Healthcare and addiction, in reality, are closely connected – in obvious ways and not so obvious ways. I want to address the hidden costs of chemical dependence/addiction. Our healthcare system treats mostly symptoms of addiction. One of the problems is often with addiction the effects are so far removed from the cause in time it’s hard to follow the path from cause to effect. If early healthcare costs could be immediately associated with addiction, then maybe the fundamental problem could be treated, thus, in the future, saving billions upon billions, not to mention quality and length of life in general.

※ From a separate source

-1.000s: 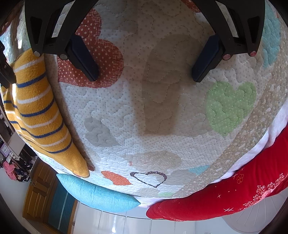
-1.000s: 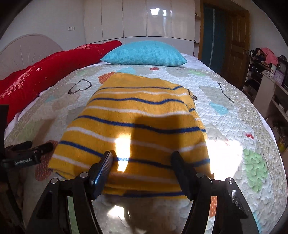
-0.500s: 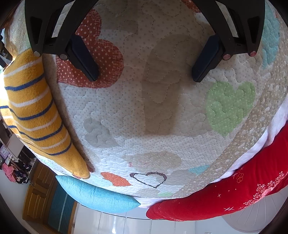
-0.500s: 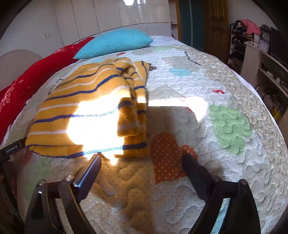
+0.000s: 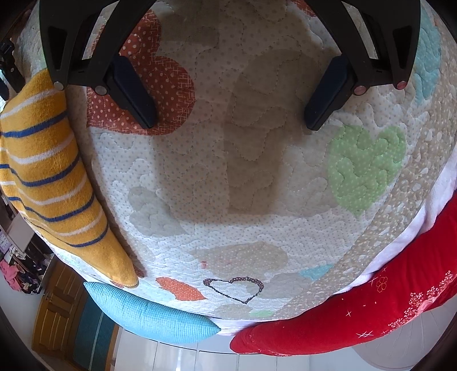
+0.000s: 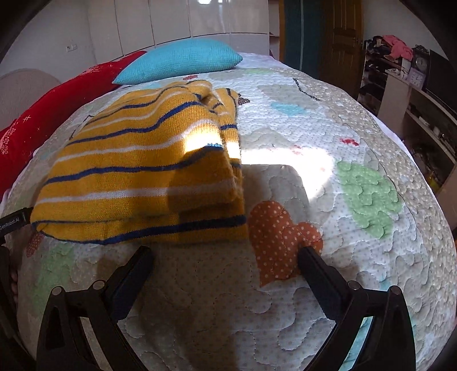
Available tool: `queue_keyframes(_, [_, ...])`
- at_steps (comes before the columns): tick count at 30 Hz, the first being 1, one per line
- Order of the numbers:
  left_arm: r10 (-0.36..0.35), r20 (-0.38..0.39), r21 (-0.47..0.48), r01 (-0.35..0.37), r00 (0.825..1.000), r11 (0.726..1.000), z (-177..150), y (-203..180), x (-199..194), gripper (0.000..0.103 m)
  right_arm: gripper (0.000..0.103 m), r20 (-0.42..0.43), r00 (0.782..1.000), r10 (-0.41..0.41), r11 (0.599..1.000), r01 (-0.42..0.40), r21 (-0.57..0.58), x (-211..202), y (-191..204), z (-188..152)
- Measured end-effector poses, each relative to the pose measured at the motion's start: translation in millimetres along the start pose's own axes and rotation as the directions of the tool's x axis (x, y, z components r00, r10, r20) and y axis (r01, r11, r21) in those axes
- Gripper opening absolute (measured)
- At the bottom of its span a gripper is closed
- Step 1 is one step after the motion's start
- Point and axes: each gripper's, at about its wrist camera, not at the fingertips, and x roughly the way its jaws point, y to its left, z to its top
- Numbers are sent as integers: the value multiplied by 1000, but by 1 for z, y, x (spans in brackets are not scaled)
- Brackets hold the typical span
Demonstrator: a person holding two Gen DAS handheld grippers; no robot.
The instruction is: Fold small clothes
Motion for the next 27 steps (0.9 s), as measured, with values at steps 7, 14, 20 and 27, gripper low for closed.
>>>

The healthcare system, like many systems in business, especially when it comes to addiction, is driven primarily by short term financial concerns. This systemic drive to cut costs rejects proposals to treat fundamental problems so costs are significantly lowered in the future. If there’s not a short-term financial benefit, then most healthcare concerns will not properly treat addiction today to save money in the future. Most healthcare concerns don’t even identify addiction as a significant cause of current healthcare costs when it’s obviously a fundamental problem. Emergency rooms are filled with addicts who get bandaged, stitched and temporarily fixed up then sent back out to return over and over. Who’s following the dots from early addiction to death and recording the consequences in between? I’ve worked in the addiction field long enough, since 1983, to see clearly causes and effects related to healthcare and addiction.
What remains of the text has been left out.